Over time, the halfway house existence of Kashmir as a state within India and yet a nation that does not emotionally belong to India failed to meet both India’s objectives and Kashmiri Muslims’ aspirations. Waves of anti-India uprisings and insurgencies, supported from across the border by Pakistan, kept Kashmir burning. Autonomy had become a slippery slope for separatism, jihadist extremism and alienation of Kashmiri Muslims from the rest of India.

Modi’s bet is that by corralling Kashmir under tighter central government control, he will marginalise the secessionist politicians there, open Kashmir up for the return of Hindu Kashmiri minorities who had been ethnically cleansed by jihadists in the late 1980s, and alter the demographic mix in Kashmir through settlement of Indians of all religious and ethnic backgrounds.

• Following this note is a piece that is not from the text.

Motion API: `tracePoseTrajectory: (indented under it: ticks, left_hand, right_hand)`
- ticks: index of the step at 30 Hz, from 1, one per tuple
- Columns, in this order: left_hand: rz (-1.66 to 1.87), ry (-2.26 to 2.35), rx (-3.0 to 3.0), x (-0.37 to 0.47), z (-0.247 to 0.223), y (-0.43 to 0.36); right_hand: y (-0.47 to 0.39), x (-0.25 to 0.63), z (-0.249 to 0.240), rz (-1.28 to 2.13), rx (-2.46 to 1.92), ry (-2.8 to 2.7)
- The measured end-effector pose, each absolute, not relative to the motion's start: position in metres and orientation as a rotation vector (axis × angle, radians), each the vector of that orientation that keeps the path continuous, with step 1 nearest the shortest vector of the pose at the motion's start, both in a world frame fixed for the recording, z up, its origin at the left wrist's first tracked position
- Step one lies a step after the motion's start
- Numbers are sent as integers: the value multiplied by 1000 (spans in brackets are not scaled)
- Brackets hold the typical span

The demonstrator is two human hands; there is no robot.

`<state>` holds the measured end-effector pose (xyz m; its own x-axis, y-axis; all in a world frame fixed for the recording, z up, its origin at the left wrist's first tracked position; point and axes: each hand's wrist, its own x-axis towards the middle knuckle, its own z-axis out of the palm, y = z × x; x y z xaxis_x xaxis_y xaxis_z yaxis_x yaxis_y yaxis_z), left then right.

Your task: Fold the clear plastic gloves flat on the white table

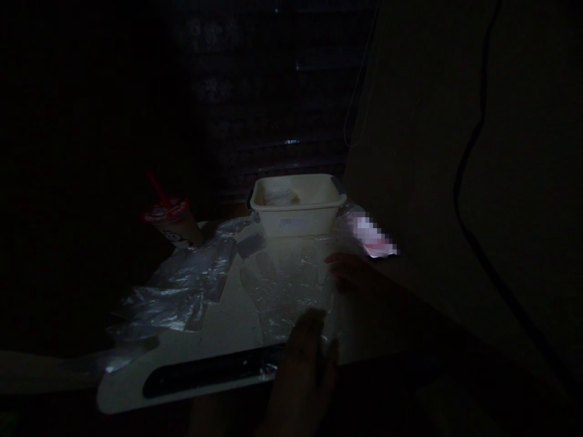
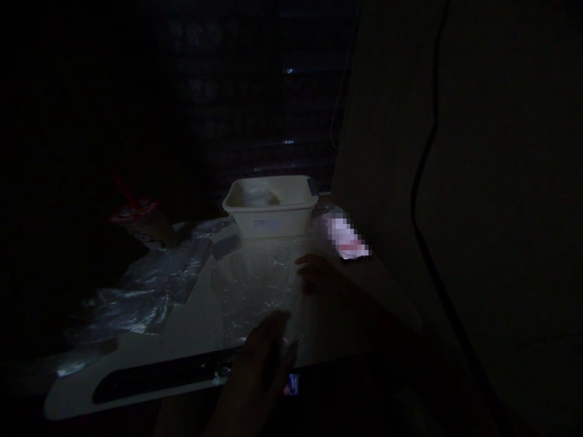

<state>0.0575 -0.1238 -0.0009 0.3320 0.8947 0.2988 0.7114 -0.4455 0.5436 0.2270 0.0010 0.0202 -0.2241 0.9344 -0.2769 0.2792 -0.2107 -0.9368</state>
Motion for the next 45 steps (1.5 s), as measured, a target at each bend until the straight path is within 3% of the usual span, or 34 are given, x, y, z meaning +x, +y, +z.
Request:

Since autonomy backfired, Modi is saying ‘enough with appeasement’ and aiming for assimilation and complete integration of Kashmir. Demographically, the idea is to dissolve Kashmiri separatism in a sea of Indian nationalism through the intermixing of populations, blunting the sharp edge of separatism that comes from lack of ethnic heterogeneity in the Kashmir Valley, where 97 percent of the population is Muslim…. Modi’s determined push for total absorption of Indian Kashmir into India proper presents an existential challenge to the long-entrenched Pakistani strategy of fanning alienation of Kashmiri Muslims against India. If Kashmiri Muslims are reorganised and no longer grouped together as an exclusive ethnic entity, Pakistan will find it a lot harder to foment the flame of self-determination.

Modi is redefining the very meaning and identity of ‘self’ in Kashmir, a process that will take years and decades, but whose endpoint will be dilution of pro-independence and pro-Pakistan affiliations in the reshuffled Kashmiri society of the future. Kashmiri Muslims may become further alienated from India as a result of this makeover, but Modi is calculating that, in years to come, they will no longer be numerically so dominant as to stymie Indian sovereignty.

Demographically dissolving a nation through the intermixing of populations and ethnic heterogeniety just sounds so very… 1965?

Anyhow, this strategy will almost certainly lead to war in Kashmir. And elsewhere.